> [TASK ITEM]
Within the data beneath, some lines may hold the word "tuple". Give the number of those lines and nothing else.

> [INPUT RECORDS]

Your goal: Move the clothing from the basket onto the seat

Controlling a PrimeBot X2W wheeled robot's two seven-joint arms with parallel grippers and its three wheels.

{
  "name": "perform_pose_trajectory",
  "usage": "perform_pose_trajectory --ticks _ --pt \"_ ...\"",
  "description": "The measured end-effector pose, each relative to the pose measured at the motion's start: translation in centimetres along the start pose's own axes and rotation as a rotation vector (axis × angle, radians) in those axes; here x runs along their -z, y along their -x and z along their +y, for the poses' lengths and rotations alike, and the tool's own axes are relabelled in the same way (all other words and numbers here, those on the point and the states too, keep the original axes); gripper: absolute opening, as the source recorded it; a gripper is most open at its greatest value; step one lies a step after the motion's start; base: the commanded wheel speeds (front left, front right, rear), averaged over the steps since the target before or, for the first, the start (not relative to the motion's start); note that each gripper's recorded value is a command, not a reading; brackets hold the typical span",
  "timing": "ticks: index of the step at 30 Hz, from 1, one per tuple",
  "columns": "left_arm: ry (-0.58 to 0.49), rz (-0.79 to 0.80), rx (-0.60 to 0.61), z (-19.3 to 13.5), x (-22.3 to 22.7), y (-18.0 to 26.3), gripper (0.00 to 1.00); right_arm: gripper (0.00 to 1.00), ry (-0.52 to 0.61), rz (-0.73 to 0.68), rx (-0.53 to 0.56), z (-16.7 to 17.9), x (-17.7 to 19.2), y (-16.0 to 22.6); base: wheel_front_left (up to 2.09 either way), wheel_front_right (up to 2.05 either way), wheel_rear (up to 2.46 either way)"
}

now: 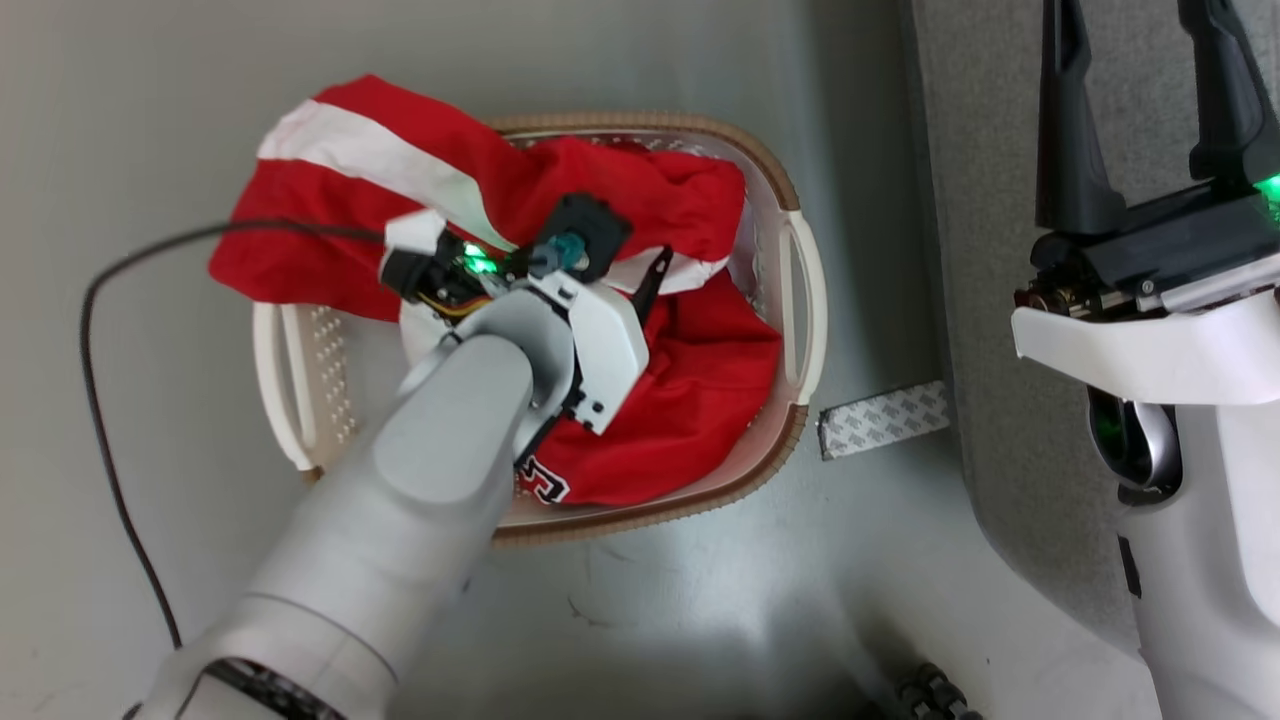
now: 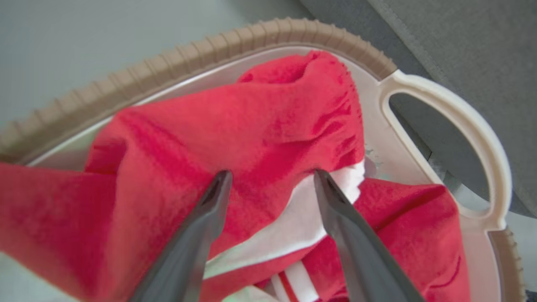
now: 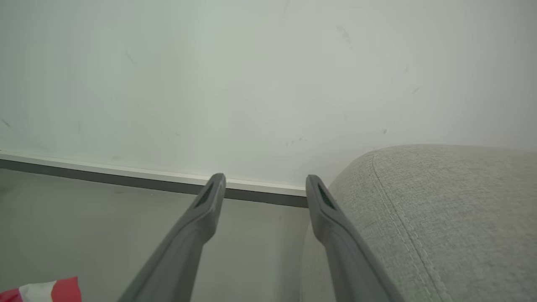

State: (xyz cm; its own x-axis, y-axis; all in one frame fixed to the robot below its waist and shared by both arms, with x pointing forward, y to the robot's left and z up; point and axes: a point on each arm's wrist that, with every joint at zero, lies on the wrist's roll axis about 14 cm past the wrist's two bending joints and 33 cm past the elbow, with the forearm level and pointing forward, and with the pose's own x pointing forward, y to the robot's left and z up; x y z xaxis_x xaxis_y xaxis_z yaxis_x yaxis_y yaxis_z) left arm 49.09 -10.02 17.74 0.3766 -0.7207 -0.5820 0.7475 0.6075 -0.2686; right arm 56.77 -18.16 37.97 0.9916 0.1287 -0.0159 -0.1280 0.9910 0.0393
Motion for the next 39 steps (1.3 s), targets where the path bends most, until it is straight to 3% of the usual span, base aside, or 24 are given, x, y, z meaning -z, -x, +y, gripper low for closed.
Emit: perform_pose_trajectory --ticks 11,12,14,23,39 --pt "-0.027 0.092 0.022 -0.1 2.8 -2.2 1.00 1.00 0.000 0.041 0.011 -0.7 1.8 0.5 0.00 0.00 0.00" --pt "-0.029 0.093 0.026 -0.2 2.9 -2.3 0.84 1.00 -0.001 0.043 0.012 -0.8 1.9 0.5 0.00 0.00 0.00" --pt "-0.030 0.099 0.032 -0.4 3.0 -2.4 0.02 1.00 0.000 0.045 0.013 -0.8 1.9 0.6 0.00 0.00 0.00" --pt "0.032 0.033 0.044 -1.6 1.2 -0.5 0.00 1.00 -0.005 0.051 0.038 -1.1 0.9 1.7 0.00 0.00 0.00" --pt "0.167 -0.264 -0.010 -4.9 -8.4 9.9 0.00 1.00 -0.003 0.013 0.112 -1.2 -4.7 7.2 0.00 0.00 0.00"
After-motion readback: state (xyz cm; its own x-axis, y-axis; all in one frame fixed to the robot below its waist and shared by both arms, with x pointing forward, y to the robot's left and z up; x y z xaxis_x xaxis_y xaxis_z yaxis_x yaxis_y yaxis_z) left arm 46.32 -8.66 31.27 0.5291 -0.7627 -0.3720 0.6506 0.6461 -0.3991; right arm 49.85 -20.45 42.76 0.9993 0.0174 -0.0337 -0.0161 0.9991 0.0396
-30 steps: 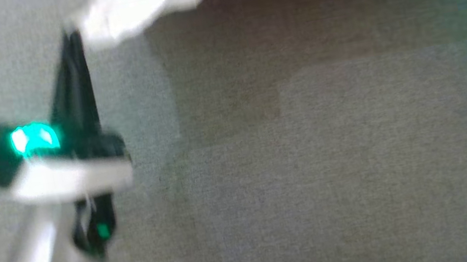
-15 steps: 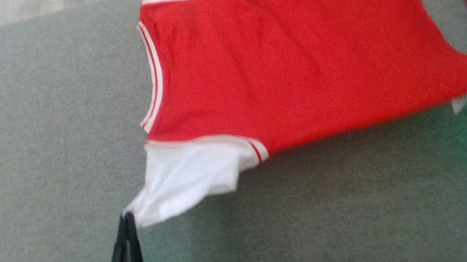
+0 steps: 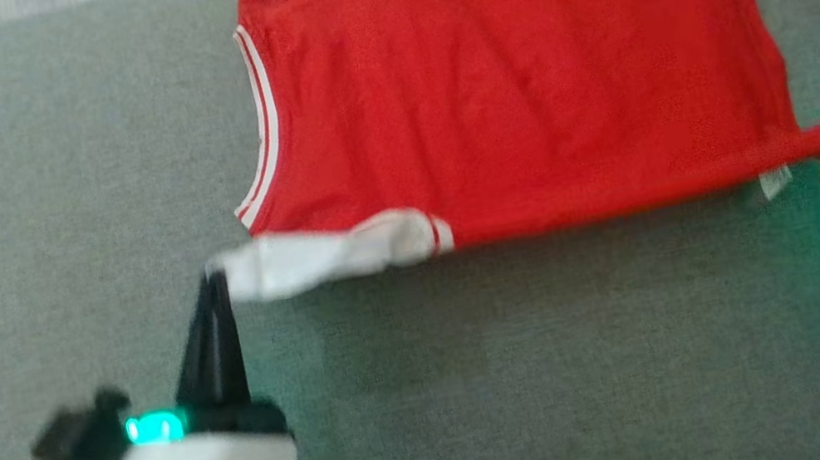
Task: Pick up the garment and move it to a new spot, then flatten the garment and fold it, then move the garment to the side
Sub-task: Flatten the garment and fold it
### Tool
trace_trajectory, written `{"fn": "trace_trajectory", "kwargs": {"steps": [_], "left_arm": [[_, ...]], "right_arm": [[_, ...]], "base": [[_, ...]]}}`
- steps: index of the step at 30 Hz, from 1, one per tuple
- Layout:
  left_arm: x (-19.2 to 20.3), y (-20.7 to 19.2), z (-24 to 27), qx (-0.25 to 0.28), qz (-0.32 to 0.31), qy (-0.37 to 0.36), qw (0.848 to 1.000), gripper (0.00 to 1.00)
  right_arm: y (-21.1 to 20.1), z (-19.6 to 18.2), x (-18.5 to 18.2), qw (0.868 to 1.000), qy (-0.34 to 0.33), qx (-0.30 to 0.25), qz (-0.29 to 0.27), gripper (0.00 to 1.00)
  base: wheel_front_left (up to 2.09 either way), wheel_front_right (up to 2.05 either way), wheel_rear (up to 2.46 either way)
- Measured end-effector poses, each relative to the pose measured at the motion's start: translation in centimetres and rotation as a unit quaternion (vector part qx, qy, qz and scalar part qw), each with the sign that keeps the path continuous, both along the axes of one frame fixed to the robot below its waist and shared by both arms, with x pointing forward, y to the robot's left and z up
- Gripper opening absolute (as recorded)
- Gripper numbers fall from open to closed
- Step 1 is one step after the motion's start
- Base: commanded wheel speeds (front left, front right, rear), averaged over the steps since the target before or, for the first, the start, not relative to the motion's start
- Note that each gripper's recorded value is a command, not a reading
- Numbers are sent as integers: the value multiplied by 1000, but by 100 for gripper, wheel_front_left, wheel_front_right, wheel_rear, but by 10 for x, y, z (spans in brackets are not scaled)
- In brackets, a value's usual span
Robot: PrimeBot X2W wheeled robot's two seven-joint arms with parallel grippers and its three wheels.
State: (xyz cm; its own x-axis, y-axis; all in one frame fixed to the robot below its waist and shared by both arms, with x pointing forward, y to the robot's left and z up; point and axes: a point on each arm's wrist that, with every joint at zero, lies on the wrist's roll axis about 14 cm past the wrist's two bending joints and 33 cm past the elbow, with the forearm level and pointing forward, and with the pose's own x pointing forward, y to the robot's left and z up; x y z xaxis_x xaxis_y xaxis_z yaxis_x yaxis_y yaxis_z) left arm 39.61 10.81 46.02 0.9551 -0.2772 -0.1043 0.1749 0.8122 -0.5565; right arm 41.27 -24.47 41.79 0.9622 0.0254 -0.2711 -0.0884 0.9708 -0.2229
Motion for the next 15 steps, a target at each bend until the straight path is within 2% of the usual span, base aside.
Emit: {"fn": "trace_trajectory", "kwargs": {"steps": [7, 15], "left_arm": [[63, -9, 12, 7, -26, -41, 999, 0], [117, -15, 3, 47, -51, -52, 996, 0]], "right_arm": [[-5, -10, 42, 1000, 10, -8, 6, 0], [1, -16, 96, 999, 11, -13, 29, 0]], "base": [[0, 0, 0], [0, 0, 0]]}}
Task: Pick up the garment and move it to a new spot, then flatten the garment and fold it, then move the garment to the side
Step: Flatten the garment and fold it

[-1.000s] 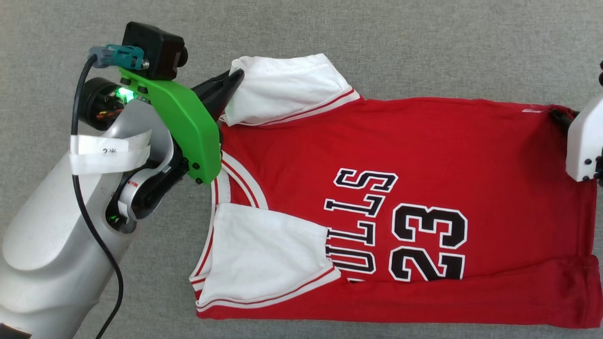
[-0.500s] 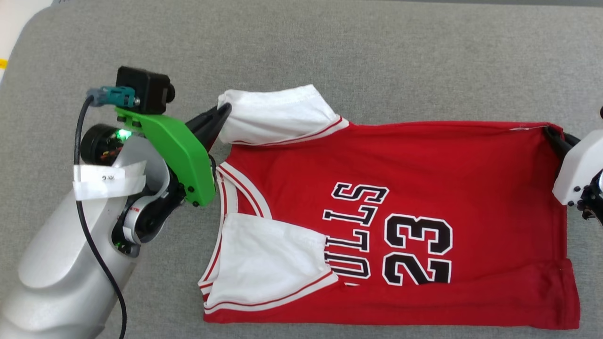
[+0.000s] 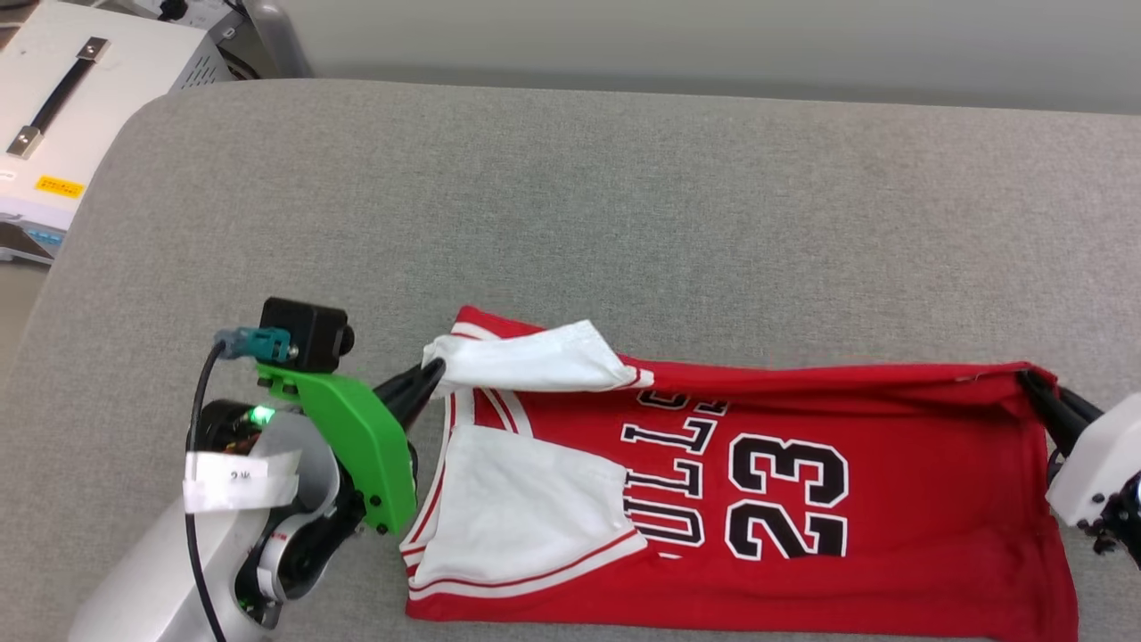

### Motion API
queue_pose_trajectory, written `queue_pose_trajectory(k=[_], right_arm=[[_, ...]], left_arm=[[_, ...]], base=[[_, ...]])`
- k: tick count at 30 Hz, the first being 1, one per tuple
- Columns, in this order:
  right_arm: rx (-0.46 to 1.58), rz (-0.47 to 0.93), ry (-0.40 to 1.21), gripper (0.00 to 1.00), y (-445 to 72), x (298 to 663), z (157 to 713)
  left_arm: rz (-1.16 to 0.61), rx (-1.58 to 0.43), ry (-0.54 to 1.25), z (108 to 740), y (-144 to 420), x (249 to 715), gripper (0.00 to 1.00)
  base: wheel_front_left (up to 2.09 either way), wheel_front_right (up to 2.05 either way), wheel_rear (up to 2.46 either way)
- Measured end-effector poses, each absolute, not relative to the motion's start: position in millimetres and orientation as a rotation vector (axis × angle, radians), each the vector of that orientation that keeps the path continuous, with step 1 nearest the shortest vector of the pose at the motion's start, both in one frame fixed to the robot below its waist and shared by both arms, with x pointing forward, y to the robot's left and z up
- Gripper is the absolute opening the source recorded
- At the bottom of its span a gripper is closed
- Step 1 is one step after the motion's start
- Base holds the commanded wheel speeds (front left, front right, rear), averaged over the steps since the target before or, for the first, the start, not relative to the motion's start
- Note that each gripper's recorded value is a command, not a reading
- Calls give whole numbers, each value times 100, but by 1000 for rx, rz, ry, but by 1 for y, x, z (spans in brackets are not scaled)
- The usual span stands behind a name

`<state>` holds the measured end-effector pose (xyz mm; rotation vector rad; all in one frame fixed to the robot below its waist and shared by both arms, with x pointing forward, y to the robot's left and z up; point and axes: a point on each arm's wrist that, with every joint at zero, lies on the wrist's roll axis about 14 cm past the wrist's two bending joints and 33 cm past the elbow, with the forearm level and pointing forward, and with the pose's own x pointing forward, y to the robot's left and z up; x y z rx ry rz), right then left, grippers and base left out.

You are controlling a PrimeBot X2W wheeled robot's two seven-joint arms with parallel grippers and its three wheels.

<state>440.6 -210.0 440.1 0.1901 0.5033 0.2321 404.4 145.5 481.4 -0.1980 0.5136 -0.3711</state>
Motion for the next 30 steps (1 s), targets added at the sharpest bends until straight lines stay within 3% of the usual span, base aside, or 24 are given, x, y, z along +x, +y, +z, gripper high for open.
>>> queue_pose_trajectory(k=[12, 30], right_arm=[[177, 291, 645, 0, -208, 396, 419], [-59, 444, 850, 0, -207, 358, 391]], left_arm=[[-407, -137, 745, 425, 144, 340, 0], [-433, -129, 923, 375, 141, 314, 0]], base=[[0, 0, 0], [0, 0, 0]])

> [SOLVED EXERCISE]
3